Take the Government’s example of Connecticut’s offense of “rioting at a
correctional institution.” United
States v. Johnson, 616 F.3d 85 (C.A.2 2010). It seems like it would be a
violent felony until it is brought to light that Connecticut defines this offense to include
taking part in “any disorder, disturbance, strike, riot or other organized
disobedience to the rules and regulations” of prison. Conn. Gen.Stat.
§53a-179b(a) (2012). Courts, again, are
forced to imagine which the ordinary disorder most closely resembles: is it a
full-fledged riot? A food-fight in the prison cafeteria? Disregarding an order given by a guard? Johnson,
616 F.3d, at 96 (Parker, J., dissenting).

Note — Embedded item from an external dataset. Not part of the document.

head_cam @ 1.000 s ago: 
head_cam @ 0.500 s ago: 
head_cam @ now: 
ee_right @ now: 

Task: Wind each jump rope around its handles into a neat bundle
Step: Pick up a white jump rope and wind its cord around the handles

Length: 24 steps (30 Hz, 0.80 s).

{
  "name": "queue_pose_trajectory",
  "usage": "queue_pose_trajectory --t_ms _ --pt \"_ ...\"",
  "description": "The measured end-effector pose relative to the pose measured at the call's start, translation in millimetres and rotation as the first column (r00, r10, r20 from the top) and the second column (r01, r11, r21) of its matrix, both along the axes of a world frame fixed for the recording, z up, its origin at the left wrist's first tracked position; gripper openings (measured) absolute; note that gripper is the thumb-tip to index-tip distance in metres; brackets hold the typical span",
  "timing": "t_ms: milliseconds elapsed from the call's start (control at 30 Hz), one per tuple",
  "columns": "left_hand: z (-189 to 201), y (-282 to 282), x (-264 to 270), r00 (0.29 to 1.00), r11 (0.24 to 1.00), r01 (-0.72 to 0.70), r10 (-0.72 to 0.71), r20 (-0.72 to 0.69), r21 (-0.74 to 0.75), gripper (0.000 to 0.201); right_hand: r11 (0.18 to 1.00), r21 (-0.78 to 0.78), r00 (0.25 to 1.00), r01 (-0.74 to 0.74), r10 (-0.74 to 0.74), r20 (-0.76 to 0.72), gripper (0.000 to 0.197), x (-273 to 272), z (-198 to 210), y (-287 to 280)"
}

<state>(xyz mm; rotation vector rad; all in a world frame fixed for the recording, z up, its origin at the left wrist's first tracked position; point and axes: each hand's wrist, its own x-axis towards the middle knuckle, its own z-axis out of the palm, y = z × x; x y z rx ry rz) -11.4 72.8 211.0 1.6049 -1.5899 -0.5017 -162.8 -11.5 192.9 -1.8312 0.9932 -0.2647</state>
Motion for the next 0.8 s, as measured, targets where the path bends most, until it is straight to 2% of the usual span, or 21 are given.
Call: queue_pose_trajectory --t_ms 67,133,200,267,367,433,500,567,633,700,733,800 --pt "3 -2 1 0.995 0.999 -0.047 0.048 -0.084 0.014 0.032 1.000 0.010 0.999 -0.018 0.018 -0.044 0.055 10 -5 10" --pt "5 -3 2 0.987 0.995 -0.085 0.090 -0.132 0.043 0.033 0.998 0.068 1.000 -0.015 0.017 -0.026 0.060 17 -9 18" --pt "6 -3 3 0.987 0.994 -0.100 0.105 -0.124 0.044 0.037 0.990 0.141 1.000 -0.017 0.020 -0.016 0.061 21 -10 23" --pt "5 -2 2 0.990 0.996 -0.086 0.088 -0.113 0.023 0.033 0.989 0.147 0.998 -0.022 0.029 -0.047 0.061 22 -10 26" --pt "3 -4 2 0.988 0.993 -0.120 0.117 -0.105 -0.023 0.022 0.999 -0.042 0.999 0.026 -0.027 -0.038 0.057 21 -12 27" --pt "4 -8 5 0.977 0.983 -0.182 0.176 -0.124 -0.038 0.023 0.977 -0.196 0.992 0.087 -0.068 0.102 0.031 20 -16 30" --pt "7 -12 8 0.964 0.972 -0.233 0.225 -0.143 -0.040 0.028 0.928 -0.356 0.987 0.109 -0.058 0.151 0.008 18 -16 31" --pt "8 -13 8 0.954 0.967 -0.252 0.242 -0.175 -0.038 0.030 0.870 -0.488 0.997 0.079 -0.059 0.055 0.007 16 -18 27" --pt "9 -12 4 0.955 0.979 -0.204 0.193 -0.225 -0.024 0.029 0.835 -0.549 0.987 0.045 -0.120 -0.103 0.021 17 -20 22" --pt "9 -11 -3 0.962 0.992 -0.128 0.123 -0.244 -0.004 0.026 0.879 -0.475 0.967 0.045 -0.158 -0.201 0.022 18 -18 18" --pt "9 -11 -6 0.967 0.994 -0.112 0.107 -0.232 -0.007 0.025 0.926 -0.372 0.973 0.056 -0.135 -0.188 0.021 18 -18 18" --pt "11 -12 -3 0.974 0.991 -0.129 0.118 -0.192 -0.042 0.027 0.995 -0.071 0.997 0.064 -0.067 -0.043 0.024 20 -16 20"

While it may seem like the Court’s
opinions suggest that a vague provision is constitutional merely because there
is some conduct that clearly falls within the provision’s grasp, the holding
squarely contradict this. Take L.
Cohen Grocery Co. for example. A law
prohibiting grocers from charging an “unjust or unreasonable rate” was deemed
void for vagueness, although charging someone a thousand dollars for a pound of
sugar would definitely be considered unjust and unreasonable. L. Cohen
Grocery Co,, 255 U.S., at 89, 41 S.Ct. 298.
Similarly, in Coates, a law prohibiting people on sidewalks from
“conducting themselves in a manner annoying to persons passing by” was deemed
void for vagueness despite the fact that spitting in someone’s face would
surely be annoying. Coates v.
Cincinnati, 402 U.S. 611, 91 S.Ct. 1686, 29 L.Ed.2d 214 (1971).